A seemingly simple task such as searching for lost keys requires the coordination of multiple attentional processes that work together simultaneously without conscious awareness. Research into visual cognition has begun to elucidate how prioritizing one’s attention to a specific location or to groups of features that share a common region affect our perception of the objects in the visual environment. Broadly, visual processes can be categorized as either bottom-up or top-down. Bottom-up processes refer to the automatic capture of attention by salient information in the visual environment. Top-down processes refer to how attention is preferentially guided to certain visual information based on prior experiences, goals, and knowledge.
Gestalt psychologists tried to explain how we process visual information by proposing that only bottom-up processing matters in perception. They elaborated that our perception of objects and scenes is
governed by the inherent visual properties of the scenes themselves, such as the enhanced attention to objects in common region . According to them, perception of objects was mostly independent of our previous learning experience (top-down processing) with our visual environment. However, accumulating evidence suggests that prior non-visual experience with visual structures affect our perception
of objects, which is not explained by Gestalt laws. Indeed, non-visual factors such as hand position can influence perceptual grouping .
Studies by Beck and Palmer (2002) showed that perception of groups is influenced by top-down cognitive states . They demonstrated this by varying the probability that the target pair appeared in a common region within an oval (within-group) . After indicating the likelihood of the target appearing in a grouped region before each condition, participants became progressively faster at target discrimination in within-group conditions as the probability of the target appearing within common region increased . The degree to which perceptual grouping and object-based attention occurred was influenced by top down processes instead of solely bottom-up features of Gestalt visual elements .

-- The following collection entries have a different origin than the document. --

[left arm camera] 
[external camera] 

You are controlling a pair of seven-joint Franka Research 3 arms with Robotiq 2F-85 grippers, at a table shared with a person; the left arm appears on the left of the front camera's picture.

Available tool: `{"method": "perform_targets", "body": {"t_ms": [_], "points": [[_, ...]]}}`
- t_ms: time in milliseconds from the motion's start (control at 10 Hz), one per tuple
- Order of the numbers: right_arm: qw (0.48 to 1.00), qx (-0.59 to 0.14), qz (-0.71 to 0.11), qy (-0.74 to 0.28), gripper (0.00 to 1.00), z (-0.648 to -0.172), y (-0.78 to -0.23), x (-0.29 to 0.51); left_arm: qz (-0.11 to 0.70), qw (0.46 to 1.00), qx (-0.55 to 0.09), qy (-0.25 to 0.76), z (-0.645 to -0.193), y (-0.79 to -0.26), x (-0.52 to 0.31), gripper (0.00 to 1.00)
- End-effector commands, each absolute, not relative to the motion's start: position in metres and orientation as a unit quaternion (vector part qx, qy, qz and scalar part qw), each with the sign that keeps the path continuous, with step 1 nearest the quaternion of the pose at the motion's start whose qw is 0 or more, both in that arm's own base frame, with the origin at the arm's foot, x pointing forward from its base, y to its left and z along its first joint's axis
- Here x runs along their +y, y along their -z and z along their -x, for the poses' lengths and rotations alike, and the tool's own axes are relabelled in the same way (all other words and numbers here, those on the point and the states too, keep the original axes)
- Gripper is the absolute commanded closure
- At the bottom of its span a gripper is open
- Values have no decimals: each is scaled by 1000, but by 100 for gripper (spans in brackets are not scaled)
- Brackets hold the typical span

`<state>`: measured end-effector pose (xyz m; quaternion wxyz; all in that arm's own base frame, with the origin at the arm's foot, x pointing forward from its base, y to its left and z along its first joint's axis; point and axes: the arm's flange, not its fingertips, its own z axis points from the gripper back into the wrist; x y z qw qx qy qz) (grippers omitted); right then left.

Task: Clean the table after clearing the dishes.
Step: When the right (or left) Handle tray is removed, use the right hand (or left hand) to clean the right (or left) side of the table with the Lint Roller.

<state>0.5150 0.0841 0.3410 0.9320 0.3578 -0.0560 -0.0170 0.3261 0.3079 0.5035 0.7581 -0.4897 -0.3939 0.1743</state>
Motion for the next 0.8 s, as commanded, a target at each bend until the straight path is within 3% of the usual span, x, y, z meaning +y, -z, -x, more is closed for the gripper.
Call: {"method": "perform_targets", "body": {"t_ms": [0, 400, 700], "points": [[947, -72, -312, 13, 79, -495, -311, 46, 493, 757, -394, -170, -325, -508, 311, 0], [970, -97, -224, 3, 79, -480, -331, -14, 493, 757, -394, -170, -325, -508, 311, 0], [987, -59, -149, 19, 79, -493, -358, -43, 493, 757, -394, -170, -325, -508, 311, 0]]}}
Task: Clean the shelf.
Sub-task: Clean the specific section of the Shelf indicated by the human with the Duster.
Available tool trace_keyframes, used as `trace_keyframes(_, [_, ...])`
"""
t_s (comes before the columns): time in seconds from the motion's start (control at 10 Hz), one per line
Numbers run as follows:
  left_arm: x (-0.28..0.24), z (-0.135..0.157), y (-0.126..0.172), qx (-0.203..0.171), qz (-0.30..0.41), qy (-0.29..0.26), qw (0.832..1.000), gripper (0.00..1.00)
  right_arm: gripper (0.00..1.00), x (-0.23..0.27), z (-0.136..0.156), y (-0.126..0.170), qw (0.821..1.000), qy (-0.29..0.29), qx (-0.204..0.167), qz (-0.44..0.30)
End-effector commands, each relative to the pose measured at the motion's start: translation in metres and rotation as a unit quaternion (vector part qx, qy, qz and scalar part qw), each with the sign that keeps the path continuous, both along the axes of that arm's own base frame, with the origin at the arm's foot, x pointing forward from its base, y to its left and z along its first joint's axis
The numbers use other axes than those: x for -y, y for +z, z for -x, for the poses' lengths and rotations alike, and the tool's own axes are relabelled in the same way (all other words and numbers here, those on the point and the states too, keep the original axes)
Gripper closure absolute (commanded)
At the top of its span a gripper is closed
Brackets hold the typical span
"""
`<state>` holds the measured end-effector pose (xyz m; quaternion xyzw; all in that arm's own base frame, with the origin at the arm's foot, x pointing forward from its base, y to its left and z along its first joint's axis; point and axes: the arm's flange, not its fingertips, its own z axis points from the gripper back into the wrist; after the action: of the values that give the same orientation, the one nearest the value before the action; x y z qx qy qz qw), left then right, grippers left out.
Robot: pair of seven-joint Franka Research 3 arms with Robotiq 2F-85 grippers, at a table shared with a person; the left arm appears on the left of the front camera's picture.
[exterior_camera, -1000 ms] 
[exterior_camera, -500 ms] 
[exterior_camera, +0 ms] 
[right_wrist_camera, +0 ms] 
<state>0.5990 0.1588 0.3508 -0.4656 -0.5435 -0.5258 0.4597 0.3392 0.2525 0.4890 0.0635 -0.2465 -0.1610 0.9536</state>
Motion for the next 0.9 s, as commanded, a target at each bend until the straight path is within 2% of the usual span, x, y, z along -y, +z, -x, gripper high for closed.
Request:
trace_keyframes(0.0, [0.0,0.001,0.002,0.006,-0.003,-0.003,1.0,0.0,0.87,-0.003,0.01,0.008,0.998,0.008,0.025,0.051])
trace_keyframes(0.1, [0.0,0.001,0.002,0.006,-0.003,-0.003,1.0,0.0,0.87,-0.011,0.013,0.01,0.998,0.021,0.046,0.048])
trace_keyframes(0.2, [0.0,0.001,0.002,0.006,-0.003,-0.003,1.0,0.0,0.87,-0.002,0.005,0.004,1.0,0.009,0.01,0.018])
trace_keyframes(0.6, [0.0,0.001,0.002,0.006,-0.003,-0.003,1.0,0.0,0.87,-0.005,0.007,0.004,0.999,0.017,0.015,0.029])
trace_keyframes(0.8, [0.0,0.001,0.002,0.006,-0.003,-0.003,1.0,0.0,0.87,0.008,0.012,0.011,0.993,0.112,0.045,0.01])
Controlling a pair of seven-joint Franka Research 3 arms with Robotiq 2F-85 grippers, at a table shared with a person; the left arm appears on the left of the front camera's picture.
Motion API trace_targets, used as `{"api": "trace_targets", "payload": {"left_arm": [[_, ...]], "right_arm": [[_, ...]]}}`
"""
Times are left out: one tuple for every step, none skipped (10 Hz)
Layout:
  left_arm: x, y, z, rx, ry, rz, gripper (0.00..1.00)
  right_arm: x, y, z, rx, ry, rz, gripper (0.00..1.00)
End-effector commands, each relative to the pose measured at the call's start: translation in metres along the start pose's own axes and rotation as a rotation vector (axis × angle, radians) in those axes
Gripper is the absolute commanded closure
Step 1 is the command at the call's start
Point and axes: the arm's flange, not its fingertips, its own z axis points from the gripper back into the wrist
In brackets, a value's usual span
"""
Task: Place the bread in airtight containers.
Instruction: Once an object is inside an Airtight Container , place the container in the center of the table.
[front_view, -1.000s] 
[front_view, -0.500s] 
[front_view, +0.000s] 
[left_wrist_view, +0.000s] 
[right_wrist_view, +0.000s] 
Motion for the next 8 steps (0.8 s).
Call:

Similarly, studies by Vickery and Jiang (2009) provided more evidence that perception can be influenced by prior experience and statistical visual learning . A repetition discrimination task (RDT) was used to demonstrate that participants can unintentionally group distinct shape pairs together due to their history of having appeared in a common region, even when this associative grouping is not helpful for the main task of locating a color repetition . In a new context (transfer phase) without the common-region grouping of the same shape pairs, participants had a within-group advantage presumably based solely on the co-occurrence of shape pairs . The RDT was previously used by Palmer and Beck (2007) and Vickery (2008), where they successfully showed within-group advantage due to common region and maintenance of the pair associations in the absence of Gestalt features [5,6]. Interestingly, young infants did not show transfer of grouping effect due to common region . The authors predicted this was because grouping through common region is a weak cue for association. However, the presence of associative learning through common region in older adults in other studies indicates that perceptual grouping is not solely due to the intrinsic properties of objects, but is also learned through experience.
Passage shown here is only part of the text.